Demographer Denisenko is convinced that the coronavirus pandemic contributes 60-65 percent to the natural decline. However, this statistic is not consistent with reality.

The absolute record of mortality among people infected with Covid-19 was recorded in Russia in November 2021. At that time, 87,500 people died of the coronavirus and its consequences. In December, the disease was the main cause of death of 54.6 thousand people, and a total of 215.5 thousand people died that month. 

Taking into account past data from Rosstat, Covid-19 took the lives of 517,800 Russians during all of 2021. This is 3.2 times more than in the previous year. A total of 681.1 thousand people have died in Russia since the beginning of the pandemic in which coronavirus was considered the main or accompanying cause of death, according to Rosstat data.

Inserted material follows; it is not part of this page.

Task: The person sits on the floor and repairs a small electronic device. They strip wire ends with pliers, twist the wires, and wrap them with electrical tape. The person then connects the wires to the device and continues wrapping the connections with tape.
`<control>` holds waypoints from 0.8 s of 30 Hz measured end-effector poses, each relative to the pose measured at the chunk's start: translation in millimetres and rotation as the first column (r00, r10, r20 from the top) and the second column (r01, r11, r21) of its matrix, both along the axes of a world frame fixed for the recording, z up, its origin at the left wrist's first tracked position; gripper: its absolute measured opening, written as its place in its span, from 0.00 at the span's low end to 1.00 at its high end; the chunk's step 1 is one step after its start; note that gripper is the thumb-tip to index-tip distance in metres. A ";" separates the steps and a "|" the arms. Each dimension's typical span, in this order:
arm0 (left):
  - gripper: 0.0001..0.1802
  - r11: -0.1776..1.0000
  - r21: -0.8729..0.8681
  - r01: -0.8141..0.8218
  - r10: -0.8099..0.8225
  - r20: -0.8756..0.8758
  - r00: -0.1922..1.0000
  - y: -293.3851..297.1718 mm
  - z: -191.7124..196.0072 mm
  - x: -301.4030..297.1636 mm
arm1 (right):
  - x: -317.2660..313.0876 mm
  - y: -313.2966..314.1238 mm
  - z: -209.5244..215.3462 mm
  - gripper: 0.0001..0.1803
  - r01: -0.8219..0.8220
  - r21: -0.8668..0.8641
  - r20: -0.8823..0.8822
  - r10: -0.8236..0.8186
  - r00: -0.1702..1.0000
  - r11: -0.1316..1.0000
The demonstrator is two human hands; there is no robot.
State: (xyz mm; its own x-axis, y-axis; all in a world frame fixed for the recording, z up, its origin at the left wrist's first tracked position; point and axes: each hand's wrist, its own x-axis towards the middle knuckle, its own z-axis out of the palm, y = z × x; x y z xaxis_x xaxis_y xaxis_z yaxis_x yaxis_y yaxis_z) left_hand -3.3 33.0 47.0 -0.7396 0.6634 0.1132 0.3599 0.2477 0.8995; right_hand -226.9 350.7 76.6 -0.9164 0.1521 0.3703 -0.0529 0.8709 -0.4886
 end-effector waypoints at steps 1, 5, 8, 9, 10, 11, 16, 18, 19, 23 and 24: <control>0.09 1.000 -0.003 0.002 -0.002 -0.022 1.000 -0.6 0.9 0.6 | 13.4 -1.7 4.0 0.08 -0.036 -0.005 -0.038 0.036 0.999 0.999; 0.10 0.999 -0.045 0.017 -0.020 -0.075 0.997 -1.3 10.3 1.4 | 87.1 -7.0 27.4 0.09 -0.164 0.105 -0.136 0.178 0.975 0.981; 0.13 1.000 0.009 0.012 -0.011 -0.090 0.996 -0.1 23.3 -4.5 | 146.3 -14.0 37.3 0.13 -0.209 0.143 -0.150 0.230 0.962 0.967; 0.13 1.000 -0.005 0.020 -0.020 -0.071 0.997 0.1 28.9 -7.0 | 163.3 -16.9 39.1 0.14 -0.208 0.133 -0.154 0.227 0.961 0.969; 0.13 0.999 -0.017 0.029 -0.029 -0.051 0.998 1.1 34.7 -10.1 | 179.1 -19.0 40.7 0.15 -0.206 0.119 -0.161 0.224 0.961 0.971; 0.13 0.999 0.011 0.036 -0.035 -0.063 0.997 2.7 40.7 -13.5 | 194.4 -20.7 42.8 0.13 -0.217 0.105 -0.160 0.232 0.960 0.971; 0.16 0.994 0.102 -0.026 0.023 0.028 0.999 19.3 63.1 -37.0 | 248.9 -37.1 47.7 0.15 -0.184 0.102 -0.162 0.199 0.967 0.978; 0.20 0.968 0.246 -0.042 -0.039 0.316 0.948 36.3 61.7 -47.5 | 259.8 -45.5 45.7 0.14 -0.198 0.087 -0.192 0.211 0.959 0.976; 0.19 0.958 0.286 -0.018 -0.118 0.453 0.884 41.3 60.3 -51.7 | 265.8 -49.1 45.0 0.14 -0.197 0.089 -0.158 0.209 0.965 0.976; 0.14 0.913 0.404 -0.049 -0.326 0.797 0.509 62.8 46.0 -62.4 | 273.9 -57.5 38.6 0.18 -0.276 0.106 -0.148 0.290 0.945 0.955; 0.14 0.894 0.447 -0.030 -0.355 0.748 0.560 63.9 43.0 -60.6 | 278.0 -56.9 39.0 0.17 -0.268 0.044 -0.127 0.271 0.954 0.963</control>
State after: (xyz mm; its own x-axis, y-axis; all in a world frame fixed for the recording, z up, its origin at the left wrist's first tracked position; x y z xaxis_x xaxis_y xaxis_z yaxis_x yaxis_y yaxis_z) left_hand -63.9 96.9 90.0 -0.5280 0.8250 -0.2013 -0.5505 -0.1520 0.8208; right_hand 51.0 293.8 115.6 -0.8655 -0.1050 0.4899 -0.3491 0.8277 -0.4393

Meanwhile, Russian Deputy Prime Minister Tatyana Golikova, who previously estimated an 81 percent increase in deaths from Covid-19 and its effects, said the other day that, excluding excessive deaths due to the coronavirus, mortality in the country over the past year decreased by 1.02 percent. She said deaths due to diseases of the circulatory system fell by 1 percent, those due to neoplasms fell by 3.7 percent, those due to HIV fell by 8.5 percent, those due to tuberculosis fell by 8.9 percent, and those due to endocrine system diseases, eating disorders and metabolic disorders fell by 14.6 percent. Could this be because all the forces of medicine are now focused on one disease? And others, due to the limited capacity of specialists, are less likely to be diagnosed? 

Fatal reform

Still, some officials insist that the death rate from coronavirus is even higher than the official one, because the statistics do not include, for example, people with chronic diseases who were cured, but died sometime later due to complications.

In general, authorities at various levels often justify their mistakes or their inaction by using Covid-19 as an excuse to manipulate people. Even if it is impossible to belittle the seriousness of this disease, there are other factors that have seriously influenced the grim statistics.

For example, the pension reform. "It's killing slowly but surely," said the “SVPressa” back in pre-Covid times, and they also predicted, "The life expectancy will begin to fall in proportion to the increase in the retirement age." 

Extending the working-age to 63 years for women and 65 years for men will definitely lower life expectancy in the near future, experts predicted in 2019. 

Political observer Dmitry Galkin explained, "Workers of pre-retirement age will take even less care of their health because it is now very easy for them to lose their jobs and very difficult to find new ones. In addition, people engaged in physical labour will work longer hours, so the likelihood of them developing dangerous chronic diseases due to the general wear and tear of the body will increase dramatically." 

Russians themselves complained to journalists: " I will definitely die right in the workplace, because I simply won’t have the strength to work, but I will have to work anyway. Otherwise, there will be no salary, no pension benefit.

"Pinching pennies forces people to buy cheap products that destroy and undermine the body, leading to the emergence of many serious diseases, including cancer!"

Even before the pandemic, economists at Credit Suisse, much to the convenience of government officials, were sounding the alarm: an ageing population is becoming a problem for the entire world, not just individual developed countries. 

Without reforms and faster growth of labour productivity, the growth rate of the global economy may slow down, and the welfare of people may decline, which will certainly affect their health.

Russia apparently tried to solve this problem at the expense of pensioners. But they did not take into account, or did not want to take into account, the fact that the life expectancy of Russians is often less than retirement age. Thus, in one-third of the regions, men do not live long enough to get their deserved rest.

Independent demographer Alexei Raksha believes that Russia has the worst mortality situation compared to any country in the world with a similar level of income and economic development. For example, by the level of "accumulated mortality," Russia ranks fourth out of more than 40 European countries.